Non solo Uber è stata colpita dalla dichiarazione del segretario di Biden, Lyft, società che opera nello stesso settore, ha avuto un calo del suo titolo ancora maggiore, pari all'11%. DoorDash, che consegna cibo, ha subito un calo dell'8%. Ciò che accomuna tutte queste aziende è proprio il rapporto informale con i fornitori di servizi.

Negli Stati Uniti diversi tribunali hanno già discusso il caso. In California è stato ordinato alle aziende di pagare l’assicurazione contro la disoccupazione a questi appaltatori. Tuttavia, la legislazione è stata annullata dal voto popolare. A New York un giudice ha ordinato a Uber di pagare gli autisti. Il caso rimane in tribunale. La disputa con l’amministrazione Biden è iniziata quando il presidente ha scelto David Weil, un critico del modello Uber, a capo della divisione salari e orari del Dipartimento del lavoro.
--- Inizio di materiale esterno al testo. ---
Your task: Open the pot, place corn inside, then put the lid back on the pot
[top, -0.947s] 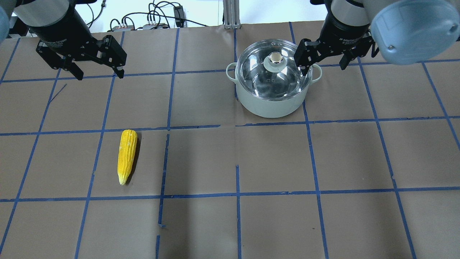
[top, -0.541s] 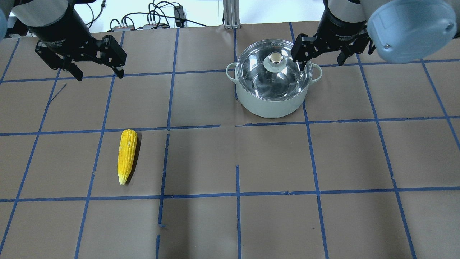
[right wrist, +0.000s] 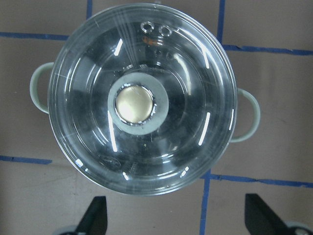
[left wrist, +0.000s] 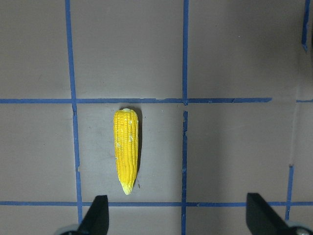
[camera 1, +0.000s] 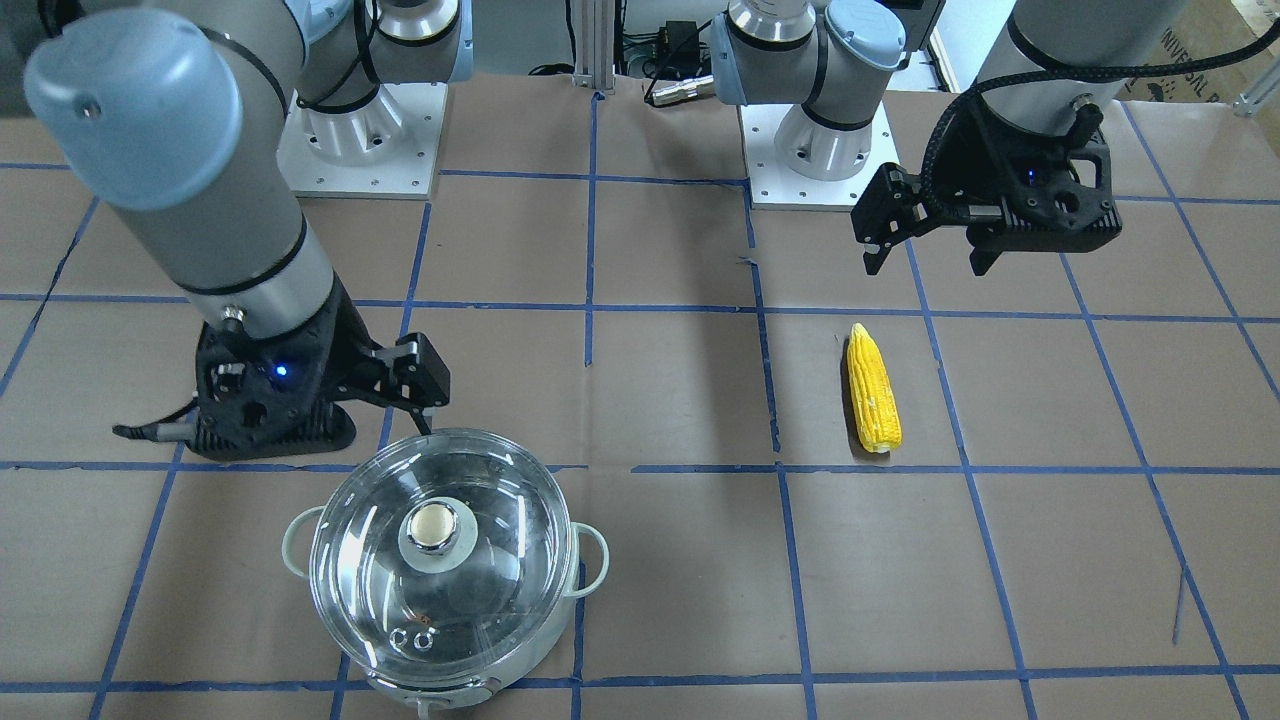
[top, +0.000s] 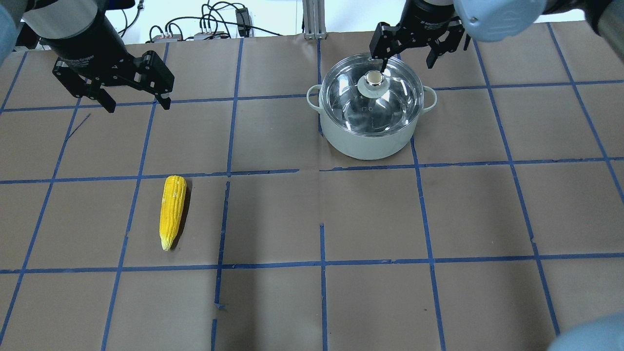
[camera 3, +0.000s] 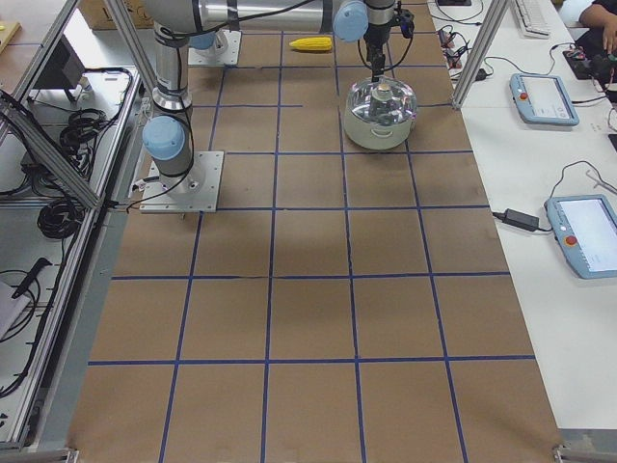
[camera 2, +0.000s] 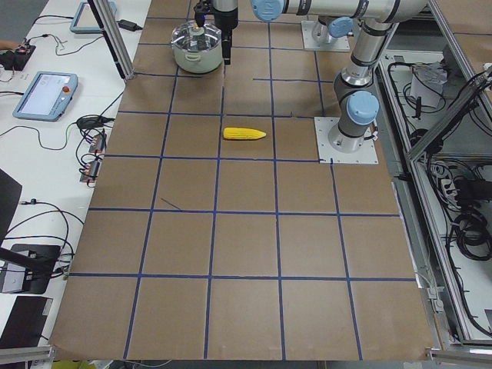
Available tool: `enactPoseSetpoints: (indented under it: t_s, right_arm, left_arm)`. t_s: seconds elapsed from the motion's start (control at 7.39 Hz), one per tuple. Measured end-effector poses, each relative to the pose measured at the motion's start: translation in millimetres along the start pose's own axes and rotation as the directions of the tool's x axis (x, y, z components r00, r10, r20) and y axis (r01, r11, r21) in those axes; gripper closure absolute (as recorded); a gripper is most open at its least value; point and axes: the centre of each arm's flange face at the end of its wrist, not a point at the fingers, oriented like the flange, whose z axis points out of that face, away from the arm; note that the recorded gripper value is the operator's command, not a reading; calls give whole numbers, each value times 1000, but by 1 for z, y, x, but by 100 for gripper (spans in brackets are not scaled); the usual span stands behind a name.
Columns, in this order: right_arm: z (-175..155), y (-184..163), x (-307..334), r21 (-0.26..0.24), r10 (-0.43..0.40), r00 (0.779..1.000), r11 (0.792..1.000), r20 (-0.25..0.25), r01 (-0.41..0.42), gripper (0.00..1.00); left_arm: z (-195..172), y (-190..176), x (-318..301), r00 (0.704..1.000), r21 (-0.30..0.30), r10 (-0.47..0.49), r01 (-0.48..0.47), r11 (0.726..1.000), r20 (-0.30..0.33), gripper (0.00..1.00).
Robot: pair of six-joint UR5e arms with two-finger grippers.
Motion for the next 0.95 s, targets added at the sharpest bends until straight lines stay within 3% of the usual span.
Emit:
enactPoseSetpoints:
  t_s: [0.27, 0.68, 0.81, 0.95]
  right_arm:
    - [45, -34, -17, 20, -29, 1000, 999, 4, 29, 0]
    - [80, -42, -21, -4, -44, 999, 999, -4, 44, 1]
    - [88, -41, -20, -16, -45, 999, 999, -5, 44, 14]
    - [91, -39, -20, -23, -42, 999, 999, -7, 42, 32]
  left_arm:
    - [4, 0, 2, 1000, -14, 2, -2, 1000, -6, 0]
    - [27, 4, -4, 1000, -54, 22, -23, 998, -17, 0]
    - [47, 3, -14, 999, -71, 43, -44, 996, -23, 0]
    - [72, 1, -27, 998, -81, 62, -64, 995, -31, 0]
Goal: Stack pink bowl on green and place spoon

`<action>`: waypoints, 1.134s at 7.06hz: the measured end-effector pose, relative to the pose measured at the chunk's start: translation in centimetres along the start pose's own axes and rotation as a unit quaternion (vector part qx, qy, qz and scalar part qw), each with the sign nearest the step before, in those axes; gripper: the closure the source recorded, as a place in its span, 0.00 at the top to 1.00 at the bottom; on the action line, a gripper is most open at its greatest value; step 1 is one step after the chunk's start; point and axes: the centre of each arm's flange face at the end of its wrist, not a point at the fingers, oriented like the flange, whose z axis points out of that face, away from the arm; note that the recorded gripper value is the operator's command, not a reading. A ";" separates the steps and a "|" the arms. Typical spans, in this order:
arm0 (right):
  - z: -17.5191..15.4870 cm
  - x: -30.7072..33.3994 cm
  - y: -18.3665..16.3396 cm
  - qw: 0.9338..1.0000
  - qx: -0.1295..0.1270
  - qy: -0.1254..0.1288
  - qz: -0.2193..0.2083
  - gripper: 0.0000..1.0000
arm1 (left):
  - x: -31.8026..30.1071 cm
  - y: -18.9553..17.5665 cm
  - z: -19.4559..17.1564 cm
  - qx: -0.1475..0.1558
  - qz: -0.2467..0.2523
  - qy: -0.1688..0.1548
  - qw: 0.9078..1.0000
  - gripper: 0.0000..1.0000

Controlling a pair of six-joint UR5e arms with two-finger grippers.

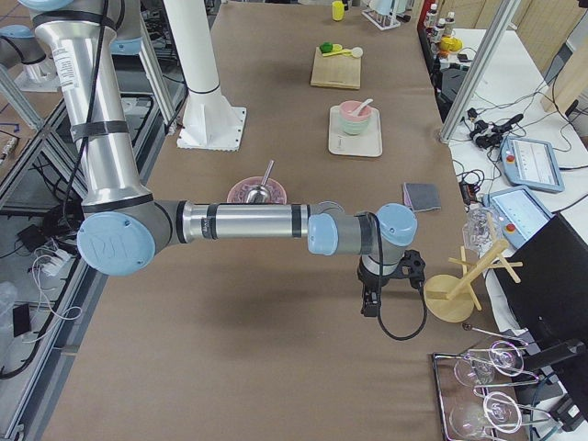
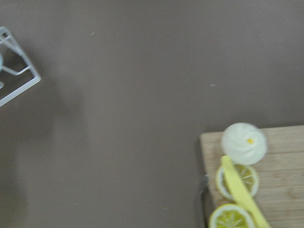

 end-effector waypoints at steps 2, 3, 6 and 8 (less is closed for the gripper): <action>-0.6 0.3 2.6 1.000 0.006 -0.016 0.012 1.00 | -3.7 1.2 -1.3 -0.028 -0.007 0.013 0.999 0.98; -0.5 0.5 4.0 1.000 0.005 -0.019 0.017 1.00 | -3.9 1.4 -2.2 -0.040 -0.020 0.023 0.999 0.98; 0.3 1.1 7.2 0.999 -0.002 -0.031 0.025 1.00 | -4.1 3.2 -3.3 -0.046 -0.031 0.025 0.998 0.98; 0.4 1.1 7.5 0.999 -0.004 -0.036 0.028 1.00 | -4.6 4.0 -2.9 -0.054 -0.039 0.024 0.997 0.98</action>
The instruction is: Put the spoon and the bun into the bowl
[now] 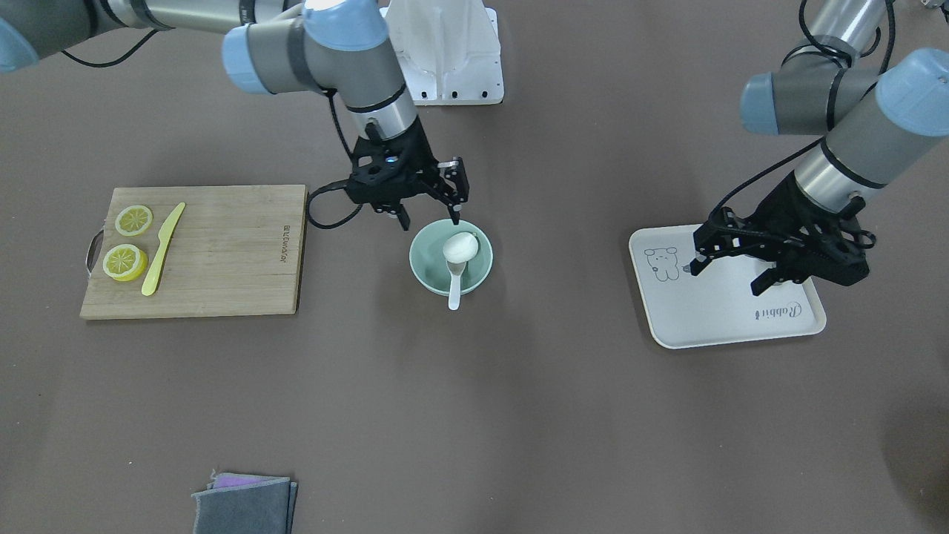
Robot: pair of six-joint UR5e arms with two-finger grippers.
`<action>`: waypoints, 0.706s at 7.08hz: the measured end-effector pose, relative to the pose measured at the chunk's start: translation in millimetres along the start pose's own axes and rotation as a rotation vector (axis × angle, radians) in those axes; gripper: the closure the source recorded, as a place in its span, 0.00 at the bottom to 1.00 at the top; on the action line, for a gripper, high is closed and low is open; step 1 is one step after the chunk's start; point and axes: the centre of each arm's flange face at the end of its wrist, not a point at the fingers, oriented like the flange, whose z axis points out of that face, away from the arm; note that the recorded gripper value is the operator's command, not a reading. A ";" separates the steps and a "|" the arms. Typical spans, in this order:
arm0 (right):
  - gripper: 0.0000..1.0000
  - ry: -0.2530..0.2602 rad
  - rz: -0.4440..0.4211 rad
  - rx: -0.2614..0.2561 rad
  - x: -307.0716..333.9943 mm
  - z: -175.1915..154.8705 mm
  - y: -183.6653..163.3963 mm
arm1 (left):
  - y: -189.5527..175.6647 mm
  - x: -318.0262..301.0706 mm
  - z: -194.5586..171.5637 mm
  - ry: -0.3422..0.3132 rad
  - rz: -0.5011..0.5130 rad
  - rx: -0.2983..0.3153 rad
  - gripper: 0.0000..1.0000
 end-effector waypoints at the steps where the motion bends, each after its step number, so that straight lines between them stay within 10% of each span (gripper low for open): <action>1: 0.00 0.043 -0.060 -0.020 77.1 -23.3 -24.6 | 13.4 -41.1 -21.1 -0.054 0.058 -0.017 0.01; 5: 0.00 0.141 -0.303 -0.116 414.6 -125.0 -104.0 | 110.8 -169.6 -77.9 -0.176 0.125 -0.120 0.01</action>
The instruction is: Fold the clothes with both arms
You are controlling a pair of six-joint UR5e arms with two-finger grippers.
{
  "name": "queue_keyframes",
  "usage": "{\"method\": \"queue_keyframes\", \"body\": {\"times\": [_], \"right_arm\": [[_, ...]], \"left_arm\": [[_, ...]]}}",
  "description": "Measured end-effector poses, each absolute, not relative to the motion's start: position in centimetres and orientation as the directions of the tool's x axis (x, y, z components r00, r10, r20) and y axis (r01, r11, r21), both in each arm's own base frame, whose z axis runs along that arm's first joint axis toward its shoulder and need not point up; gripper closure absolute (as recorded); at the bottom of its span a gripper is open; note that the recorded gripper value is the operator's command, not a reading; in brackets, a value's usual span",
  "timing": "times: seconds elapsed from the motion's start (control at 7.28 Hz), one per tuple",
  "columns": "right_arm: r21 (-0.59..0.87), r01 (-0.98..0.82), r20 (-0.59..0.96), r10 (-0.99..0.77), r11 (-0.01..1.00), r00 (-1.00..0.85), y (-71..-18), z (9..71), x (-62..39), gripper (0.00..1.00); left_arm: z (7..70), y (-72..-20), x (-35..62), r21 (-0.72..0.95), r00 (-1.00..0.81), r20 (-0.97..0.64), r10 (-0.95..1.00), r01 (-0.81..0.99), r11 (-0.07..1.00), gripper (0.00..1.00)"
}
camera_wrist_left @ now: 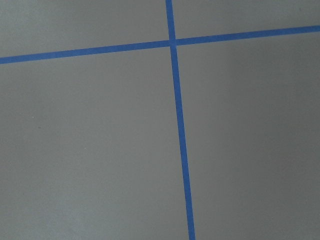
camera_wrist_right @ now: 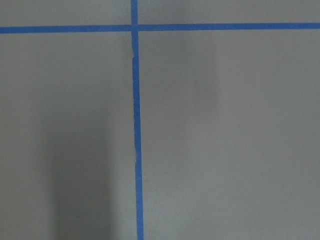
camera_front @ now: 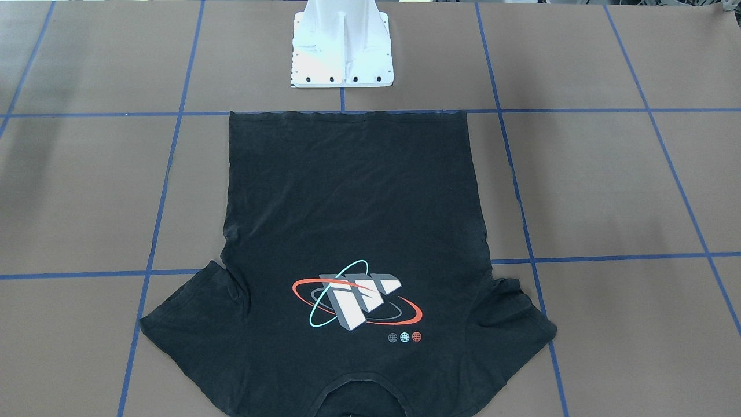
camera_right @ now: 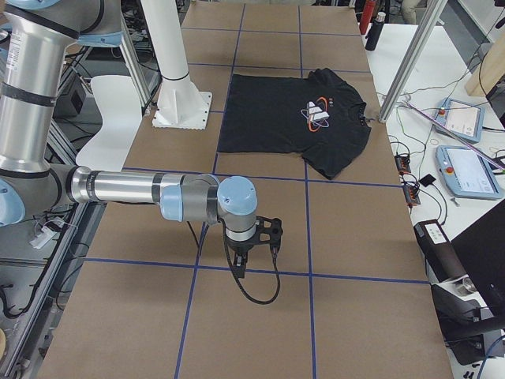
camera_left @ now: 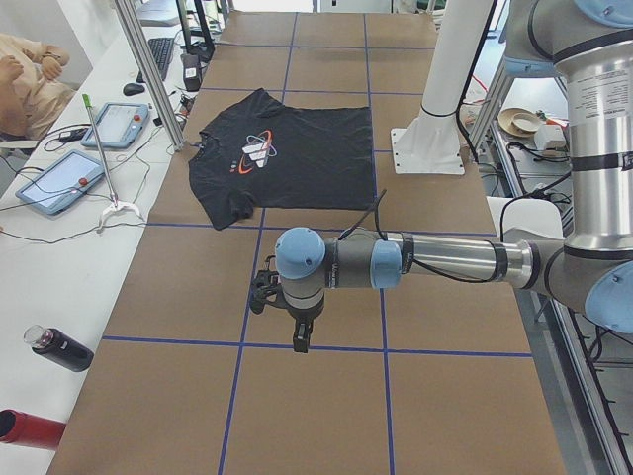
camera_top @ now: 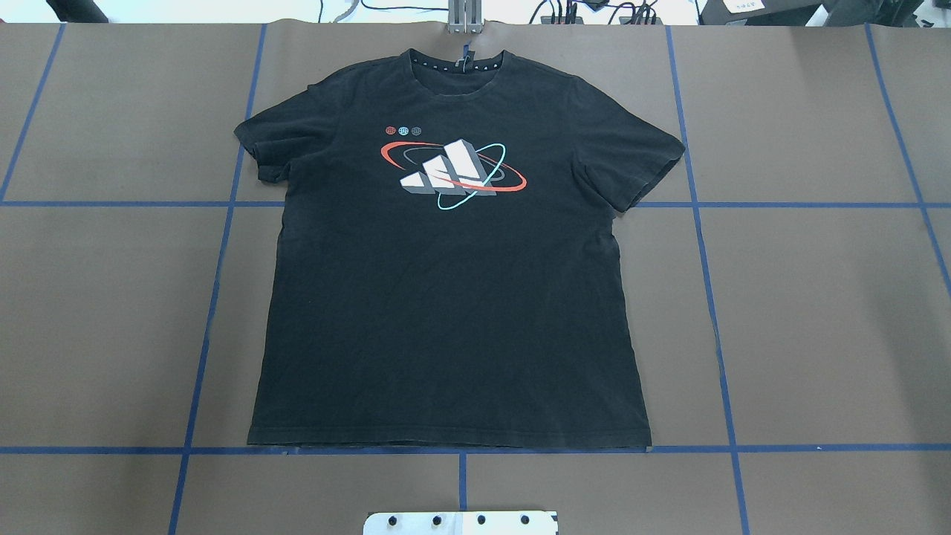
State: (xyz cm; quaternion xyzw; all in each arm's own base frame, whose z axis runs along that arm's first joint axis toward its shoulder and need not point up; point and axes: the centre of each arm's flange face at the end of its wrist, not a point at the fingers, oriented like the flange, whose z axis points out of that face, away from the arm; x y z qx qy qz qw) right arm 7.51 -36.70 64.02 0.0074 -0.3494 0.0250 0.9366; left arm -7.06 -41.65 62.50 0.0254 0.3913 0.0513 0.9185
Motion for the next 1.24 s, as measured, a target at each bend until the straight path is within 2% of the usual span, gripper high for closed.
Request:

Un cambiamento nella legislazione su scala federale negli Stati Uniti in questo momento è considerato improbabile. Nel Regno Unito, nel mese di febbraio, il La Corte Suprema ha stabilito che gli autisti Uber sono considerati lavoratori regolari. Uber si è attenuta a un cavillo per difendere la sua posizione. Si afferma che il tribunale ha classificato gli autisti come “lavoratori” anziché “dipendenti”, che sono due diverse categorie di assunzione ai sensi della legge locale. Al momento, il il caso resta indefinito.